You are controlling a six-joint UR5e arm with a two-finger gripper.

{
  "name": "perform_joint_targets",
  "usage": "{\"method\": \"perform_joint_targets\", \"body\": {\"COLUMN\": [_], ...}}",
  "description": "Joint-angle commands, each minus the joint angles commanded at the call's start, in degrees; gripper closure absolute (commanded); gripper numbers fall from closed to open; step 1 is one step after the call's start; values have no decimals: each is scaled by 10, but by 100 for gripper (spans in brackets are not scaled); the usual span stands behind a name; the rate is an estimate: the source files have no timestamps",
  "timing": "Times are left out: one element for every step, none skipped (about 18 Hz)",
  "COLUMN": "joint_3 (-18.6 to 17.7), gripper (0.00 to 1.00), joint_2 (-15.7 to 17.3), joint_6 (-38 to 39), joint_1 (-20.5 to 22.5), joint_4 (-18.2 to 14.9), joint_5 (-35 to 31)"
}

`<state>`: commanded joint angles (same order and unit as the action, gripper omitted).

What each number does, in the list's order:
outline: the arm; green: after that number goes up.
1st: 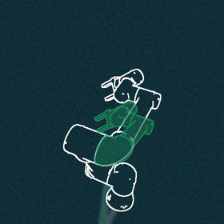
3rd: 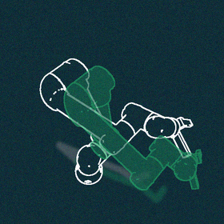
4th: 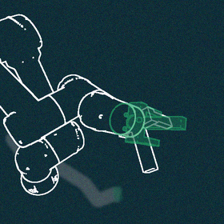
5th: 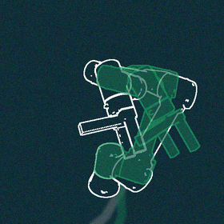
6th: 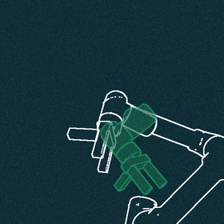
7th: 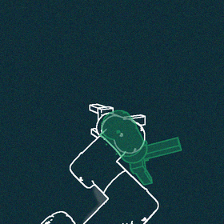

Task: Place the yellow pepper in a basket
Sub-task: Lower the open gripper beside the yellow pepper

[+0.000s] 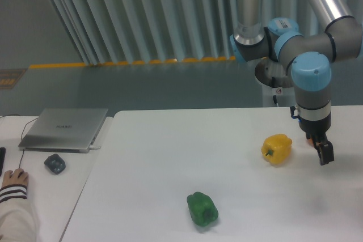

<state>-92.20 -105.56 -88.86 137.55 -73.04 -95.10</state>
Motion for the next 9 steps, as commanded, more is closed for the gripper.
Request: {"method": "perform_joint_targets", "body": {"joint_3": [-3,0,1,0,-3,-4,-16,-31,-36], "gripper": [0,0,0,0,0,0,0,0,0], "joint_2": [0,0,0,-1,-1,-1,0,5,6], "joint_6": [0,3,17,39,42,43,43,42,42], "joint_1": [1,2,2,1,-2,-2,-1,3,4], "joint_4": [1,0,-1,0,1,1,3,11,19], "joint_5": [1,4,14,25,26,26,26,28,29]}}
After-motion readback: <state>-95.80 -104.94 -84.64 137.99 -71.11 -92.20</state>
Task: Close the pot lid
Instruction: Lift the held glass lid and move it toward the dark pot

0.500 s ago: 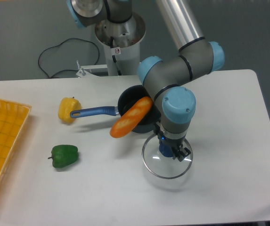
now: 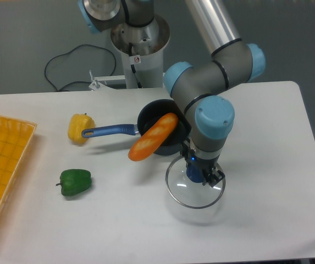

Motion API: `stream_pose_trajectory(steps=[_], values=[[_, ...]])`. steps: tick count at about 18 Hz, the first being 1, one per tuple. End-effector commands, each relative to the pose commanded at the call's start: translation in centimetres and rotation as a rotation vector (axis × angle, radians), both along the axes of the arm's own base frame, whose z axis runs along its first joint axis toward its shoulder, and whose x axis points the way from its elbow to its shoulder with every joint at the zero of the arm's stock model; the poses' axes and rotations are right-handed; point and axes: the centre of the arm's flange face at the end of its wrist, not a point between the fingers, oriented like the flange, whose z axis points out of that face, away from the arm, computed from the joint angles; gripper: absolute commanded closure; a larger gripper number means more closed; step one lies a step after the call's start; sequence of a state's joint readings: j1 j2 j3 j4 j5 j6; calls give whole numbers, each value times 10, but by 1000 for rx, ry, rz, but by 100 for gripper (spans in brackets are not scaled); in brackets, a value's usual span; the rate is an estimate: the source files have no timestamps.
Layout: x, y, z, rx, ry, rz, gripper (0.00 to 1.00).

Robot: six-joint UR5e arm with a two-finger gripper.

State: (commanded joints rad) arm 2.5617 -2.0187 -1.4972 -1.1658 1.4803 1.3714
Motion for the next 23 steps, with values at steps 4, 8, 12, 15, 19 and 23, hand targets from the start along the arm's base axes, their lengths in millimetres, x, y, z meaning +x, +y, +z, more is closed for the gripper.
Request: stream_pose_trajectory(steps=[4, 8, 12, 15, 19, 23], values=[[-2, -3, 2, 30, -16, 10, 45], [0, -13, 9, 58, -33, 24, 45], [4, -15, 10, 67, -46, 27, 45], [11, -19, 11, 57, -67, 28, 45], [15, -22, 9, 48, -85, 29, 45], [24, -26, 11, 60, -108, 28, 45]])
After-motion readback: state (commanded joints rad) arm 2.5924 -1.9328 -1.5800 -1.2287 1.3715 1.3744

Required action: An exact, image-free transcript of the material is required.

Your solution:
You are controlling a six-joint UR5e arm with a two-finger gripper.

{
  "name": "perform_joint_targets",
  "usage": "{\"method\": \"perform_joint_targets\", \"body\": {\"COLUMN\": [_], ...}}",
  "description": "Joint-angle commands, each minus the joint angles commanded at the call's start, in degrees; gripper closure absolute (commanded); gripper numbers fall from closed to open; step 1 is one step after the call's start; values have no decimals: each is scaled by 10, but by 100 for gripper (spans in brackets are not scaled); the usual span stands behind a name; the rate is an estimate: the source files have no timestamps",
  "timing": "Times are left out: one element for every step, none skipped (about 18 Hz)",
  "COLUMN": "joint_3 (-18.6 to 17.7), gripper (0.00 to 1.00), joint_2 (-15.7 to 17.3), joint_6 (-38 to 39), joint_1 (-20.5 to 22.5), joint_4 (-18.2 to 14.9), joint_5 (-35 to 31)"
}

`<state>`: commanded joint angles (same order and unit as the action, gripper omitted).

What each number does, in the list's order:
outline: the arm; green: after that number goes up.
1st: 
3rd: 
4th: 
5th: 
6th: 
7th: 

Task: Place the yellow pepper in a basket
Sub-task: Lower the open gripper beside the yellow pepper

[+0.000s] 

<state>-92.20 -105.56 -88.86 137.55 -73.04 -95.10</state>
Motion for the next 9 steps, as commanded, more is closed for the gripper.
Request: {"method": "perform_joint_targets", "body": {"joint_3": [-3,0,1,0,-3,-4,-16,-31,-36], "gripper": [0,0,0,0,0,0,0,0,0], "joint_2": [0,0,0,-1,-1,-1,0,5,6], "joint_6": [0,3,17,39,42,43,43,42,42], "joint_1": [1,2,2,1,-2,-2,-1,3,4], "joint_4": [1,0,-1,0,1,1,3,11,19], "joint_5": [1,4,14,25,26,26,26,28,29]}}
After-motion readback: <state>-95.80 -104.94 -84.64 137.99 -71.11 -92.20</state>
Task: Close the pot lid
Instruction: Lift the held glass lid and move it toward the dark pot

0.500 s ago: 
now: 

Motion API: `stream_pose_trajectory(steps=[_], values=[[_, ...]])`. steps: tick count at about 18 Hz, the first being 1, one per tuple. End-effector commands, each relative to the pose commanded at the call's start: translation in centimetres and rotation as a rotation vector (axis × angle, radians), both along the axes of the arm's own base frame, whose z axis runs along its first joint axis toward its shoulder, and whose x axis points the way from its elbow to its shoulder with every joint at the zero of the arm's stock model; the poses' axes and rotations are right-handed; point and axes: the centre of the arm's flange face at the end of its wrist, not a point between the fingers, oriented like the flange, whose z axis points out of that face, away from the arm, computed from the joint angles; gripper: absolute commanded closure; a larger gripper number means more closed; step one lies a step after the call's start; sequence of a state's joint readings: j1 j2 j3 j4 j5 j6; calls give whole numbers, each value times 10, but by 1000 for rx, ry, rz, but by 100 for gripper (spans in brackets are not scaled); in brackets, a value's usual span; the rate is an estimate: the source files have no timestamps.
Layout: x, y, z, rx, ry, rz, gripper (0.00 to 1.00).

Robot: six-joint UR5e arm with a two-finger gripper.

State: (commanded joints rad) arm 2.5617 -2.0187 -1.4972 -1.1658 1.4803 1.3714
Motion for the next 23 steps, with values at steps 4, 8, 12, 15, 19 and 23, hand targets from the start along the arm's base axes, their lengths in millimetres, x, y, z meaning +x, +y, +z, more is closed for the gripper.
Request: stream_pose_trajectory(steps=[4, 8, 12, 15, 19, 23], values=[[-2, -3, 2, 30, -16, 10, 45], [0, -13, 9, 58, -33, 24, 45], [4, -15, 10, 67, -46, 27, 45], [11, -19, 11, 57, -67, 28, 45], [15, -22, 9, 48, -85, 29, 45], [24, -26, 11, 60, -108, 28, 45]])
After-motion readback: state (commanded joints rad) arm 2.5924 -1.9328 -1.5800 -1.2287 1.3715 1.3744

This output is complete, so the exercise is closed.